YOUR OBJECTIVE:
Scan the material for the word "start", then return every line where it appears.

DATA SECTION:
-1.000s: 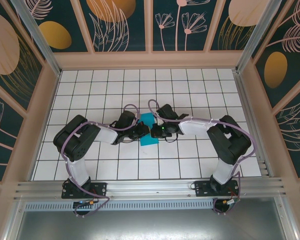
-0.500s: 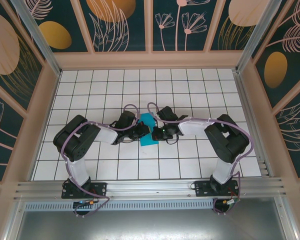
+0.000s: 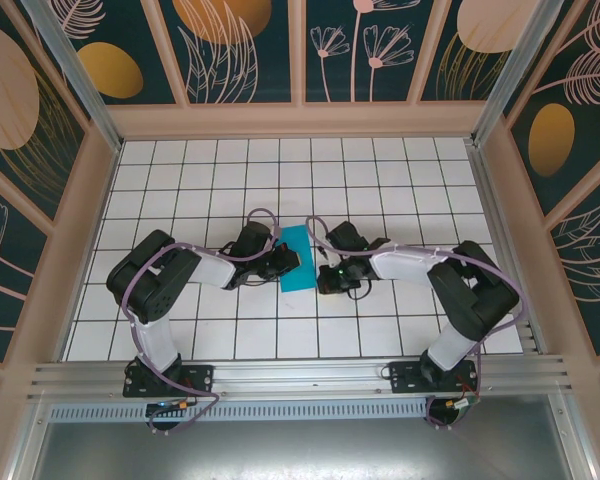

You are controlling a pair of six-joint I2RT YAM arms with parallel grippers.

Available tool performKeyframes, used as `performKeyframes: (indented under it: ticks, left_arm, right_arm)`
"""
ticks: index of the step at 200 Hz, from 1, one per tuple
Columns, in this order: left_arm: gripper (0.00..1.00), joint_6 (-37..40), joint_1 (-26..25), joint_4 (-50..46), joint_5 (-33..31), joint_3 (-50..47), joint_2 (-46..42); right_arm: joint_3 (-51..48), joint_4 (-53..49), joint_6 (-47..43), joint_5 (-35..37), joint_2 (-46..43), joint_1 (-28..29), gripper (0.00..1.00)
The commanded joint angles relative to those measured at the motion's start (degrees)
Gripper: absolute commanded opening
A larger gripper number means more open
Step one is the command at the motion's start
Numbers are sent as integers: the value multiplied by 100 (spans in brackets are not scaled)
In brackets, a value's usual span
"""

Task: Fold a paper plane with a square sheet of paper (pick it up from the middle)
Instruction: Fold the triangle a second time at the center of the table.

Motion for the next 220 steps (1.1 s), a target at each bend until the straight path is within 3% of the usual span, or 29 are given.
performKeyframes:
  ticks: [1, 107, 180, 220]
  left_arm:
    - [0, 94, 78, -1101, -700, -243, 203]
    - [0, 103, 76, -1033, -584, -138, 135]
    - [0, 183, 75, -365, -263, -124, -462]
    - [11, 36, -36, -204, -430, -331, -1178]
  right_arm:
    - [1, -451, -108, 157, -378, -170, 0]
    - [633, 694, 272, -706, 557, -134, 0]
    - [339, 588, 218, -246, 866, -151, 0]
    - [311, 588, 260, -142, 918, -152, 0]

YOUR RESPONSE:
The commanded joint angles relative to those measured at the motion's start (degrees)
Step one is the command at the motion's start

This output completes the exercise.